Background information
Apache Paimon catalogs can be used to efficiently manage all Apache Paimon tables in the same catalog. Apache Paimon catalogs can also work seamlessly with other Alibaba Cloud services. The following table describes the supported metadata storage types.
Metadata storage type | Description | Other Alibaba Cloud services that can access Apache Paimon tables in an Apache Paimon catalog |
filesystem | Stores metadata only in a specific OSS path. | Compute engines such as Spark, Hive, and Trino in E-MapReduce (EMR). For more information, see Paimon. |
dlf | Stores metadata in a specific OSS path and additionally synchronizes metadata to Alibaba Cloud Data Lake Formation (DLF). |
|
maxcompute | Stores metadata in a specific OSS path; additionally creates, modifies, or deletes an external table in the specified MaxCompute project when you create, modify, or delete an Apache Paimon table. This facilitates querying data of an Apache Paimon table in MaxCompute. | MaxCompute. For more information, see Apache Paimon external tables. |
sync | Combines the features of Apache Paimon DLF catalogs and Apache Paimon MaxCompute catalogs. This helps you connect to Hologres and MaxCompute by using the same catalog. Note In Apache Paimon Sync catalogs, the metadata of Apache Paimon DLF catalogs is synchronized to Apache Paimon MaxCompute catalogs. To ensure metadata consistency, do not manually modify or delete Apache Paimon external tables in MaxCompute. |
|
Usage notes
Only Realtime Compute for Apache Flink that uses Ververica Runtime (VVR) 8.0.5 or later allows you to create and configure Apache Paimon catalogs and Apache Paimon tables.
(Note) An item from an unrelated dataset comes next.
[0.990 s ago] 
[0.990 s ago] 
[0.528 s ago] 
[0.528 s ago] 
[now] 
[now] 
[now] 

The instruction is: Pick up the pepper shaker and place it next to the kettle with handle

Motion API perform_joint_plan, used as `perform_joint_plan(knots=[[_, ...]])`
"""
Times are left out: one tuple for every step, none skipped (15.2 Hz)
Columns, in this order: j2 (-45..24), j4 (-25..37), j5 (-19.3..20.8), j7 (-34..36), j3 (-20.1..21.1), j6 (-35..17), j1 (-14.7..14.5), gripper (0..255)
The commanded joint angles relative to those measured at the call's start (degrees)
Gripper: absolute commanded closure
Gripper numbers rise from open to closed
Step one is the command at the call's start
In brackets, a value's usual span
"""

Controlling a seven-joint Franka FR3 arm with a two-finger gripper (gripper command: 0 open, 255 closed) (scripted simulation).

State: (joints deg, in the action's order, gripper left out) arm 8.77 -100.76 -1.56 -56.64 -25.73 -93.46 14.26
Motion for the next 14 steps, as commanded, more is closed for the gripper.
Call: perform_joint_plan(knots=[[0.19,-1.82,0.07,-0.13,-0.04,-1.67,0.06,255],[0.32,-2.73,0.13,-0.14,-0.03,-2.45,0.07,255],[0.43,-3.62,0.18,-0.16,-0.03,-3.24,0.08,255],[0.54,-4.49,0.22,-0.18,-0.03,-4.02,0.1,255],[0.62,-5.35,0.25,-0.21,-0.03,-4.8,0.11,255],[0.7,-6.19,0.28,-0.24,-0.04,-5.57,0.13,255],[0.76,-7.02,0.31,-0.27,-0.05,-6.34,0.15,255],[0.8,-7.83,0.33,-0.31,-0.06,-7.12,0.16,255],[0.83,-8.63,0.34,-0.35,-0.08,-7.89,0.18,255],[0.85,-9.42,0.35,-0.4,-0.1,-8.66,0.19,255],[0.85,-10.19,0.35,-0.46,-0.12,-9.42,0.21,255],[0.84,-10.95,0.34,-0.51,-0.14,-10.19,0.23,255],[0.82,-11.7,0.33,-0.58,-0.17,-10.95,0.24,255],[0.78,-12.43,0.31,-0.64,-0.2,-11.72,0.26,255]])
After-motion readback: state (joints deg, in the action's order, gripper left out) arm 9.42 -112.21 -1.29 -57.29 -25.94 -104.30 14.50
OSS is used to store files related to Apache Paimon tables. The files include data files and metadata files. Make sure that you have activated OSS and that the storage class of the associated OSS bucket is Standard. For more information, see Get started by using the OSS console and Overview of storage classes.
ImportantWhile you can use the OSS bucket specified when you create your Realtime Compute for Apache Flink workspace, we recommend that you create and use a separate OSS bucket in the same region. This improves data isolation and minimizes the risk of misoperations.
The OSS bucket that you specify when you create an Apache Paimon catalog must reside in the same region as the MaxCompute project. The AccessKey pair that you specify when you create the Apache Paimon catalog must belong to an account that has the read and write permissions on the OSS bucket, MaxCompute project, and DLF catalog.
After you create or delete a catalog, database, or table by using SQL statements, you can click the icon to refresh the Catalogs page.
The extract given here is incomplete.